Moreover, supervisory personnel are generally not liable under § 1983 for the actions of their employees under a theory of respondeat superior and, therefore, when a named defendant holds a supervisorial position, the causal link between him and the claimed constitutional violation must be specifically alleged. See Fayle v. Stapley, 607 F.2d 858, 862 (9th Cir. 1979); Mosher v. Saalfeld, 589 F.2d 438, 441 (9th Cir. 1978), cert. denied, 442 U.S. 941 (1979). Vague and conclusory allegations concerning the involvement of official personnel in civil rights violations are not sufficient. See Ivey v. Board of Regents, 673 F.2d 266, 268 (9th Cir. 1982).

The fifth amended complaint contains no claims against defendants Swingle. The only claim against defendant Fish is that he did nothing to stop the harassment after the March 2008 incident. This claim is vague and conclusory. Plaintiff does not allege what harassment defendant Fish witnessed or how he could have stopped it. For these reasons, the court does not find that the fifth amended complaint states a colorable claim against defendant Fish. In the alternative, plaintiff's motion to amend to include the claims against defendants Fish and Swingle shall be denied on these grounds as well.

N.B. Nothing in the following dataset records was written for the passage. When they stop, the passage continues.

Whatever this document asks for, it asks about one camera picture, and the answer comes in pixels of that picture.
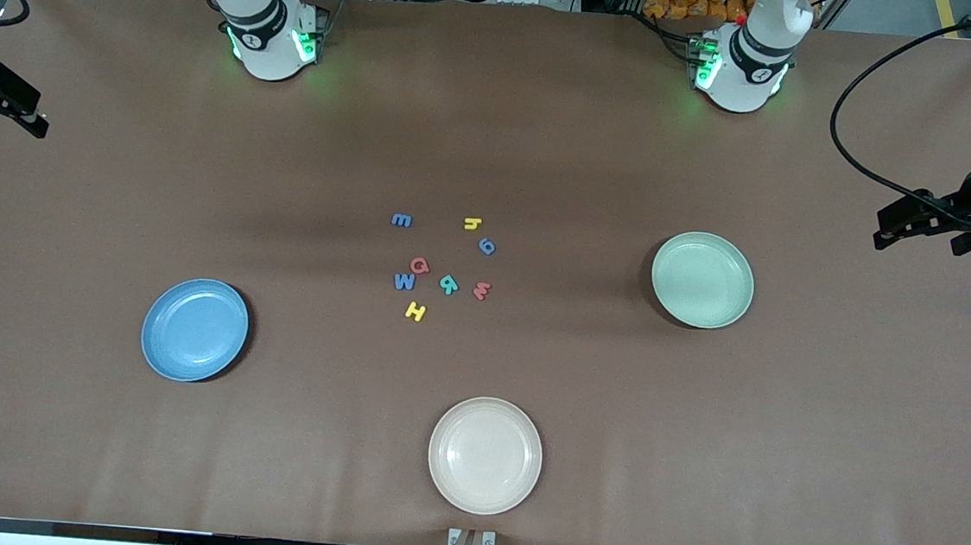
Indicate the red foam uppercase Q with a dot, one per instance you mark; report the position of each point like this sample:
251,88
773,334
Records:
412,265

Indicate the yellow foam lowercase h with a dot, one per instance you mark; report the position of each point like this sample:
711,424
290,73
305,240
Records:
473,223

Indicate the blue foam lowercase g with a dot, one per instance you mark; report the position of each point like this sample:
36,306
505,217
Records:
487,247

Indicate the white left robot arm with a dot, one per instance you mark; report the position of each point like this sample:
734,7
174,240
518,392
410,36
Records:
743,76

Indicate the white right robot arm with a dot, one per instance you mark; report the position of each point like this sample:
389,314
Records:
266,39

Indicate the green plate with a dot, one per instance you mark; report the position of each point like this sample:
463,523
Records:
702,280

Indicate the beige plate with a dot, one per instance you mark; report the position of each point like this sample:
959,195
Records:
485,455

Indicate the brown table cover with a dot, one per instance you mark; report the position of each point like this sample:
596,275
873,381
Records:
696,454

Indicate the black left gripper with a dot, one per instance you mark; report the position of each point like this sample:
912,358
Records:
969,203

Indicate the blue foam lowercase m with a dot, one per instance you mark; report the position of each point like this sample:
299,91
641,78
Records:
401,220

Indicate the teal foam uppercase R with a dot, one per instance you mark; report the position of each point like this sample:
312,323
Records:
448,284

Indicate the blue plate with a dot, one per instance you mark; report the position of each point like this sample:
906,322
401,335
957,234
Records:
195,329

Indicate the blue foam uppercase W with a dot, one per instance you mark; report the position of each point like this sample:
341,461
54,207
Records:
404,282

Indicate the red foam lowercase w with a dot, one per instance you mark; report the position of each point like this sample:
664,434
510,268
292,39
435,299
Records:
481,290

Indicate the yellow foam uppercase H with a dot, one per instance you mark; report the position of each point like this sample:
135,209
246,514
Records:
416,311

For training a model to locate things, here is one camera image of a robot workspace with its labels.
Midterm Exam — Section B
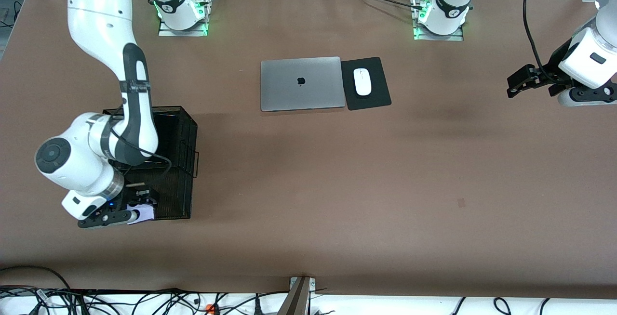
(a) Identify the silver laptop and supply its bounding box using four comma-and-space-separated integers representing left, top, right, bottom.
260, 56, 347, 112

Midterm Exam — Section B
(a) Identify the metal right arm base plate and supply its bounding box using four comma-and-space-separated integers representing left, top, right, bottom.
158, 16, 209, 37

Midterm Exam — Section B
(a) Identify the black wire mesh basket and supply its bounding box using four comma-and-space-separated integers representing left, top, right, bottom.
93, 106, 200, 222

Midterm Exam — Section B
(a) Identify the lilac flip phone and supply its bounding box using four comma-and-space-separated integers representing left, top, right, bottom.
126, 203, 155, 224

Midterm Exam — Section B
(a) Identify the aluminium post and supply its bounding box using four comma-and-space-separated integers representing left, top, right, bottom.
277, 276, 316, 315

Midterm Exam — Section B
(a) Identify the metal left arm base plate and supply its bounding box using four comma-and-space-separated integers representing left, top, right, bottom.
414, 22, 464, 42

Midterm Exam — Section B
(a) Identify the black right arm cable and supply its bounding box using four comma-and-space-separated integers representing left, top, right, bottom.
108, 113, 173, 181

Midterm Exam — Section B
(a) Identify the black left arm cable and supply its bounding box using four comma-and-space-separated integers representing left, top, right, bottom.
523, 0, 569, 84

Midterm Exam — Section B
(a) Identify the black mouse pad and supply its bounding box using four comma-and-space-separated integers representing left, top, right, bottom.
340, 57, 392, 111

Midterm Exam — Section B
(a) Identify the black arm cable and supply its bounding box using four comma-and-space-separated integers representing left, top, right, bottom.
108, 113, 173, 181
523, 0, 569, 84

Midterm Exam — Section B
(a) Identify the white computer mouse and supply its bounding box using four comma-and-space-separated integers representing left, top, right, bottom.
353, 68, 373, 96

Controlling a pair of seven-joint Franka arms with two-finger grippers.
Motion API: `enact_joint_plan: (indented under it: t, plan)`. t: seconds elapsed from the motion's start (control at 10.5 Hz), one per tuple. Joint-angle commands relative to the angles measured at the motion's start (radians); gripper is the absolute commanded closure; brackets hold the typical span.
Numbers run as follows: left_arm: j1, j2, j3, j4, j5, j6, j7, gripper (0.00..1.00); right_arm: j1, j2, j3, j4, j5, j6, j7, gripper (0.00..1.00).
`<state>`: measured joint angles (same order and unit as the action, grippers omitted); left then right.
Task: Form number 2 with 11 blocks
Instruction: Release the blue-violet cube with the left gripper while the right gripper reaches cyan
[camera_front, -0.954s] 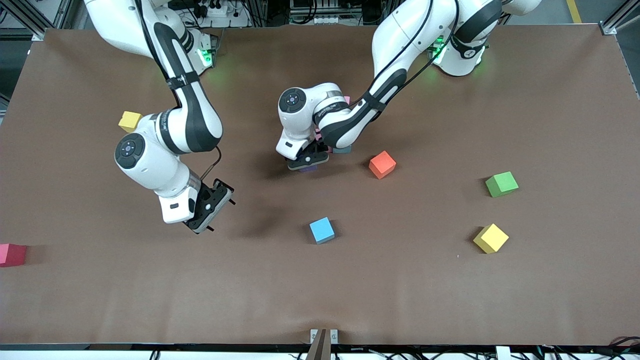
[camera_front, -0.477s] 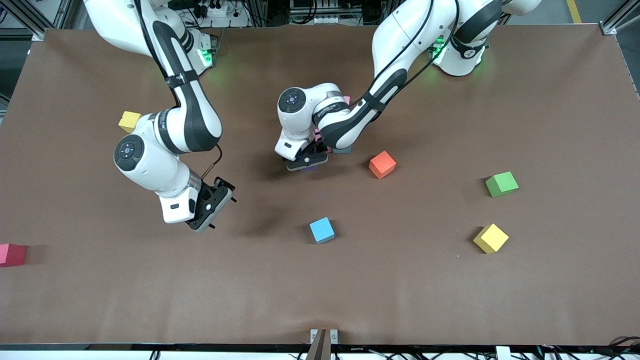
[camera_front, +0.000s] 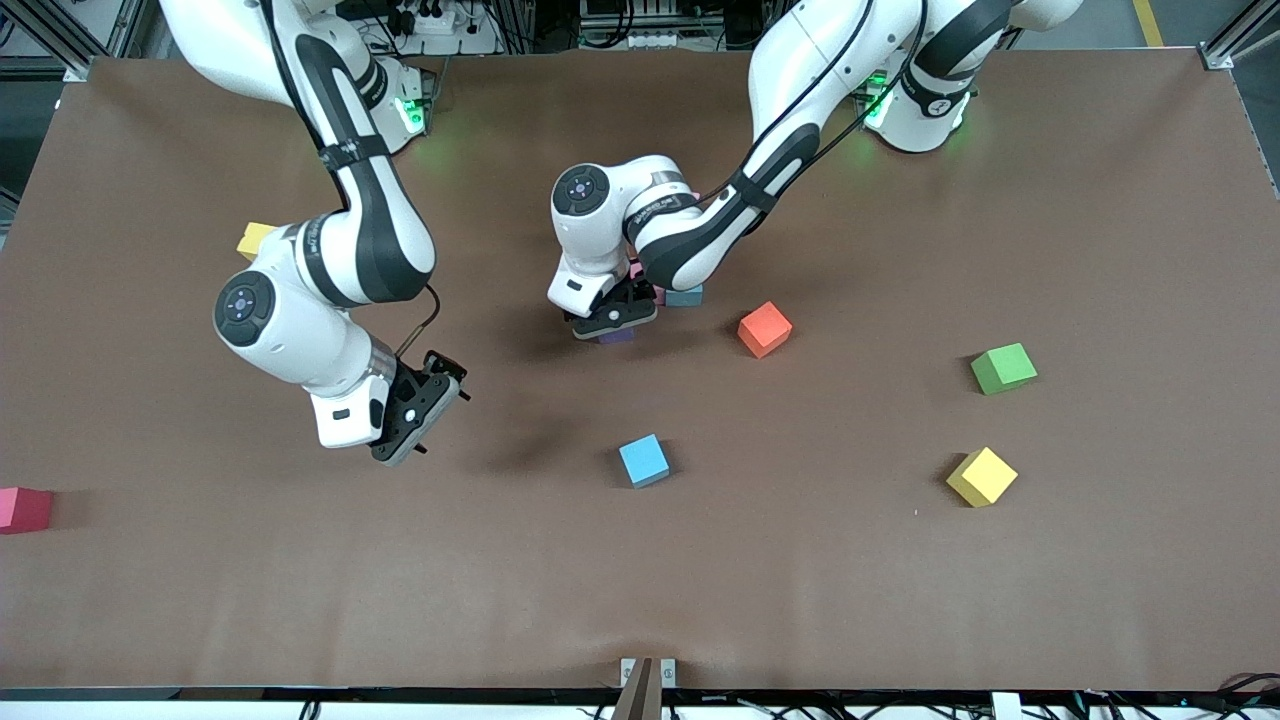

On March 4, 2010, plaintiff filed a motion to extend the discovery deadline. Because defendants' motion to dismiss is pending, the dates in the original scheduling order are vacated and discovery is stayed. The court will issue an amended scheduling order following resolution of defendants' motion to dismiss if appropriate.

Accordingly, IT IS HEREBY ORDERED that: 1. Plaintiff's motions for leave to file third and fourth amended complaints (nos. 38 and 51) are vacated as superseded by plaintiff's motion to file the fifth amended complaint (no. 58);

2. Plaintiff's motion to extend the discovery cut-off deadline (no. 56) is granted; the dates set in the October 1, 2009, scheduling order are vacated and will be re-set following resolution of defendants' motion to dismiss, if appropriate; discovery is stayed pending resolution of the motion to dismiss;

3. Plaintiff's motion to amend (no. 52) is denied.